In my professional career, I have seen most of us use Visual Studio for debugging but not many of the other debuggers that come for free. You may want such a debugger for many reasons, for example, on your home PC which you do not use for development but on which a certain program crashes from time to time. From the stack dump, you can figure out if IE crashed because of a third party plug-in.

I did not find any good quick starters for WinDbg. This article discusses WinDbg with examples. I assume you know the basic concepts of debugging – stepping in, stepping out, breakpoints and what it means to do remote debugging.

Note that this is meant to be a Getting Started document, which you can read and start using WinDbg. To know more about specific commands, consult the WinDbg documentation. You can use the commands presented in this document with any debugger provided by Microsoft, e.g. from the Command window of Visual Studio .NET.

This article is based on WinDbg 6.3.

This is the first of a series of articles on debugging. In my next article, I shall explain how to write debugger extension DLLs.

Overview of Debuggers

A brief overview of the Windows debuggers that you can download for free from here:

  • KD – Kernel debugger. You want to use this to remote debug OS problems like blue screens. You want it if you develop device drivers.
  • CDB – Command-line debugger. This is a console application.
  • NTSD – NT debugger. This is a user-mode debugger that you can use to debug your user-mode applications.
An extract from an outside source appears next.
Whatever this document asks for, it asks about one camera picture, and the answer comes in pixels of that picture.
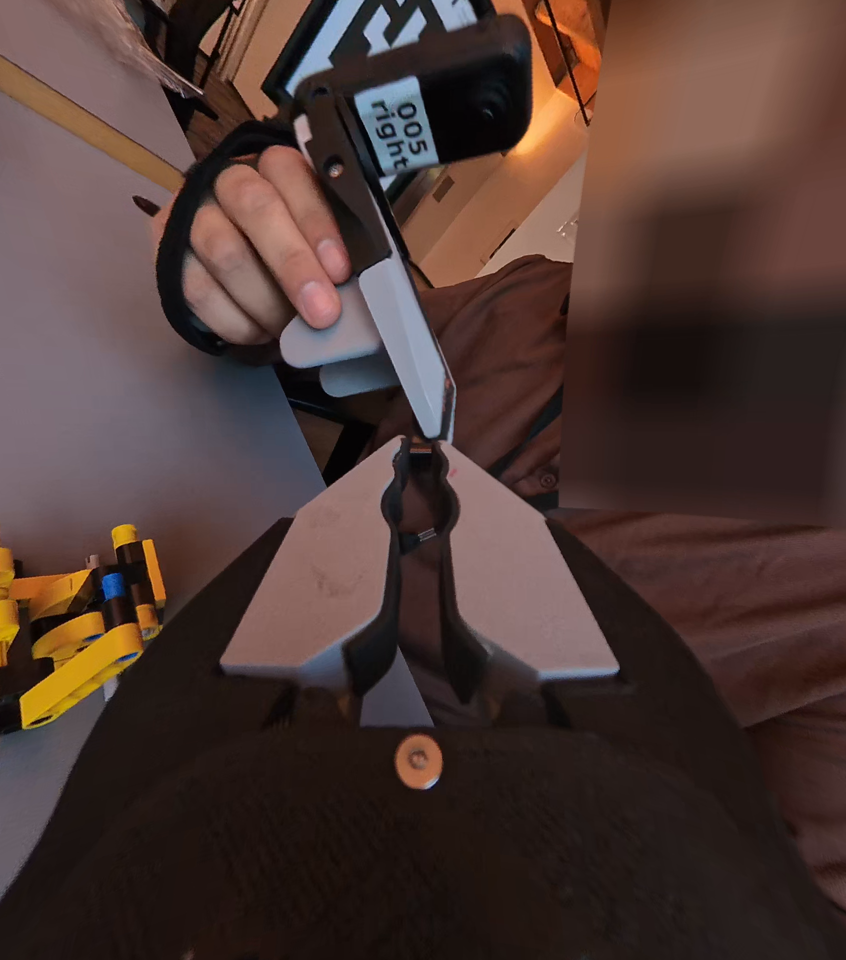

Effectively, this is Windows-style UI added to CDB.
  • Windbg – wraps KD and NTSD with a decent UI. WinDbg can function both as a kernel-mode and user-mode debugger.
  • Visual Studio, Visual Studio .NET – use the same debugging engine as KD and NTSD and offer richer UI than WinDbg for debugging purposes.

Comparison of Debuggers

Feature KD NTSD WinDbg Visual Studio .NET
         
Kernel-mode debugging Y N Y N
User-mode debugging   Y Y Y
Unmanaged debugging Y Y Y Y
Managed debugging   Y Y Y
Remote debugging Y Y Y Y
Attach to process Y Y Y Y
Detach from process in Win2K and XP Y Y Y Y
SQL debugging N N N Y

WinDbg

WinDbg is a debugger that wraps NTSD and KD with a better UI. It provides command-line options like starting minimized (-m), attach to a process by pid (-p) and auto-open crash files (-z). It supports three types of commands:

  • regular commands (e.g.: k). The regular commands are to debug processes.
  • dot commands (e.g.: .sympath). The dot commands are to control the debugger.
  • extension commands (e.g.: !handle) – these are custom commands that you can add to WinDbg; they are implemented as exported functions in extension DLLs.

PDB files

PDB files are program database files generated by the linker. Private PDB files contain information about private and public symbols, source lines, types, locals and globals. Public PDB files do not contain types, local and source line information.

Debugging Scenarios

Remote Debugging

Doing remote debugging using WinDbg is easy and can be done in one of a number of ways. In the following, ‘debugging server’ is the debugger running on the machine where you’d like to debug; ‘debugging client’ is the debugger controlling the session.

  • Using the debugger: You need CDB, NTSD or WinDbg on the server. A WinDbg client can connect to any of CDB, NTSD and WinDbg, and vice versa. The server and client have choices of TCP and named pipes for communication protocol.
    • To start a server:
      • WinDbg –server npipe:pipe=pipename (note: multiple clients can connect), or
      • from within WinDbg: .server npipe:pipe=pipename (note: single client can connect)

      You can start multiple server sessions using multiple protocols. You can password-protect a session.

    • To connect from a client:
      • WinDbg -remote npipe:server=Server, pipe=PipeName[,password=Password]
      • from within WinDbg: File->Connect to Remote Session: for connection string, enter npipe:server=Server, pipe=PipeName [,password=Password]
  • Using remote.exe: remote.exe uses named pipes for communicating. If you use a console-based application like KD, CDB or NTSD, you could use remote.exe to do remote debugging. Note: use @q (not q) to quit the client without quitting the server.
    • To start a server:
      • Remote.exe /s “cdb –p <pid>” test1
    • To connect from a client:
      • Remote.exe /c <machinename> test1

    test1 above is the arbitrary named pipe name we chose.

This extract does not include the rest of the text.